Paroxetine attenuates osteoarthritis progression by regulating chondrocyte pyroptosis and inhibiting osteoclast formation

Abstract Background Osteoarthritis (OA), a common chronic joint disease, is characterized by cartilage degeneration and subchondral bone reconstruction. Nuclear factor kappa-B (NF-κB) signaling pathway-activated inflammation and NLR family pyrin domain containing 3 (NLRP3)-induced pyroptosis play essential roles in the development of OA. In this study, we examine whether paroxetine, a well-known selective reuptake inhibitor of 5-hydroxytryptamine, can inhibit pyroptosis and reduce osteoclast formation, thereby delaying the destruction of knee joints. Methods We assayed the cytotoxic effects of paroxetine by the CCK8 assay. High-density cultures, in conjunction with quantitative polymerase chain reactions and western blots, were used to observe the effects of paroxetine on extracellular matrix synthesis and catabolism. NF-κB and pyroptosis-related signaling pathway proteins were examined by western blots and immunofluorescence assays. Furthermore, the effects of paroxetine on receptor activator of nuclear factor kappa-Β ligand (RANKL)-induced osteoclast formation were also investigated. To investigate the protective effects of paroxetine on articular chondrocytes, a mouse model of OA in which the medial meniscus was destabilized, was established.
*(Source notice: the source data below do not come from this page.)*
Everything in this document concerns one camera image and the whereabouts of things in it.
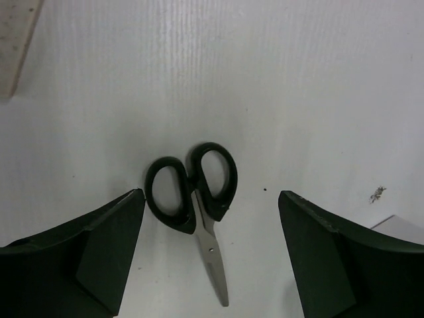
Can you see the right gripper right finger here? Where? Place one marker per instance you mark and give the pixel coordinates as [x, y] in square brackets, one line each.
[343, 269]

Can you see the black handled scissors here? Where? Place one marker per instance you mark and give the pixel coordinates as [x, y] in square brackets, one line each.
[200, 209]

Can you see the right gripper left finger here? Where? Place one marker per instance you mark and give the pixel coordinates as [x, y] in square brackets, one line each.
[77, 269]

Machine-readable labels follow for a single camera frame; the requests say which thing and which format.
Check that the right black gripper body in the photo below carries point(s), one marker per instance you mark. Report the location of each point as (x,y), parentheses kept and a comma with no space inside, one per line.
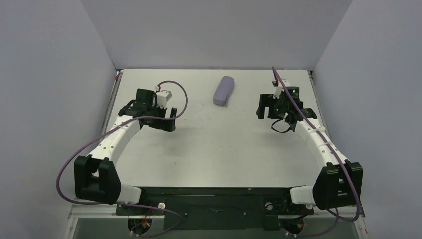
(266,107)

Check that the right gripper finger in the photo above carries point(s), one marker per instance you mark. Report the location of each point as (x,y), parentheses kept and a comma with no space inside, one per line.
(260,112)
(264,100)

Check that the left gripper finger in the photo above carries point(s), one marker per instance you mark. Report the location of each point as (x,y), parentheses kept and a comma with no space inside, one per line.
(173,113)
(165,125)

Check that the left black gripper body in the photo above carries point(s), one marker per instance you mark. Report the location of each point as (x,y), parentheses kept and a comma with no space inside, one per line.
(161,118)

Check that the lavender umbrella case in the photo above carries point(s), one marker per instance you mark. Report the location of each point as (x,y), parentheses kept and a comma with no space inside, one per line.
(223,91)

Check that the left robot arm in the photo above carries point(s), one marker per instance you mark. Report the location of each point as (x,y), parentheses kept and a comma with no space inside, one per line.
(96,177)

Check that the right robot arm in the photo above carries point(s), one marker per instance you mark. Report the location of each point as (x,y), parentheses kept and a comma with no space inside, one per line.
(339,181)

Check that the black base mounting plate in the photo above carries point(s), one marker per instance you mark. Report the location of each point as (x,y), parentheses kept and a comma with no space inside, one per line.
(229,208)

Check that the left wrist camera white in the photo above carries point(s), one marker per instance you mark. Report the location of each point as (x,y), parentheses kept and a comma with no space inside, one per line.
(162,97)

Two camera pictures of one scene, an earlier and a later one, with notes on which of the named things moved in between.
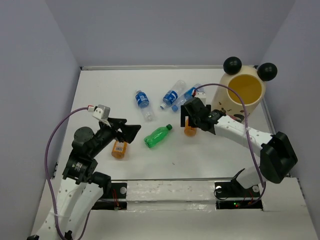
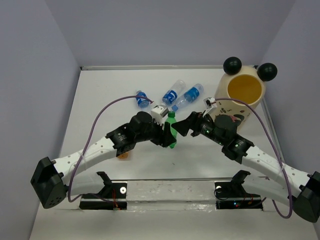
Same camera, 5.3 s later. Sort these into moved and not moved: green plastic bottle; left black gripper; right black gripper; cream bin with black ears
Moved: right black gripper; left black gripper; green plastic bottle
Not moved: cream bin with black ears
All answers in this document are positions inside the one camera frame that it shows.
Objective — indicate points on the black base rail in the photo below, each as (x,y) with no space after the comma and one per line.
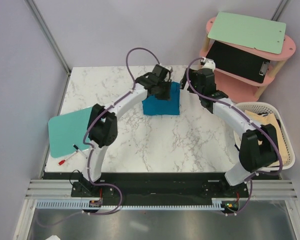
(152,188)

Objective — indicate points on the teal cutting board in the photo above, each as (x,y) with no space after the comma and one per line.
(67,130)

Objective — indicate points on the black clipboard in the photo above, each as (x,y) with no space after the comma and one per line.
(238,62)

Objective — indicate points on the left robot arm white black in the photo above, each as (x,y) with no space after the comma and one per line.
(102,129)

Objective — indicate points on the aluminium frame post right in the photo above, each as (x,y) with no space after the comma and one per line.
(278,10)

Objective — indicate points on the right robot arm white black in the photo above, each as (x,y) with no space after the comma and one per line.
(259,146)

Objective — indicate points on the white paper scrap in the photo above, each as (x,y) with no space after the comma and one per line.
(53,237)

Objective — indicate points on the blue t shirt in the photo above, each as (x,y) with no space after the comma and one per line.
(152,106)

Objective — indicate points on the aluminium extrusion rail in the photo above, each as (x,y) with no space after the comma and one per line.
(261,190)

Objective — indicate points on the white cable duct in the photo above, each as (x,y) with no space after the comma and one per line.
(87,204)

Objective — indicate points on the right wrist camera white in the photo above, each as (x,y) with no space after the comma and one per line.
(208,64)

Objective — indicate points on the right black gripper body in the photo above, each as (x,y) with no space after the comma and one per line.
(192,74)

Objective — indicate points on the aluminium frame post left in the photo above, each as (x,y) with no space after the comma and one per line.
(48,34)

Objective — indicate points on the green board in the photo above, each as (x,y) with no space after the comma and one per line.
(248,31)

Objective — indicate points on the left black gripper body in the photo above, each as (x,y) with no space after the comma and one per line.
(162,92)

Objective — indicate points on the aluminium frame post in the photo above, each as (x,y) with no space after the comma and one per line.
(278,10)
(48,34)

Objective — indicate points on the pink three tier shelf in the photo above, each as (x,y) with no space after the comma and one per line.
(240,89)

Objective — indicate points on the beige t shirt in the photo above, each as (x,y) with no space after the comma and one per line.
(284,145)
Results Paroxetine delayed the catabolism of extracellular matrix components and promoted the anabolism of extracellular matrix components by chondrocytes. Paroxetine inhibited the interleukin 1 beta-induced activation of NF-κB and pyroptosis. In addition, it decreased the expression of osteoclast marker genes and reduced the formation of osteoclasts. Compared to control animals, mice treated with paroxetine showed slower disease progression. Conclusion Paroxetine can inhibit pyroptosis and reduce osteoclast formation, suggesting that it may have therapeutic effects in patients with OA.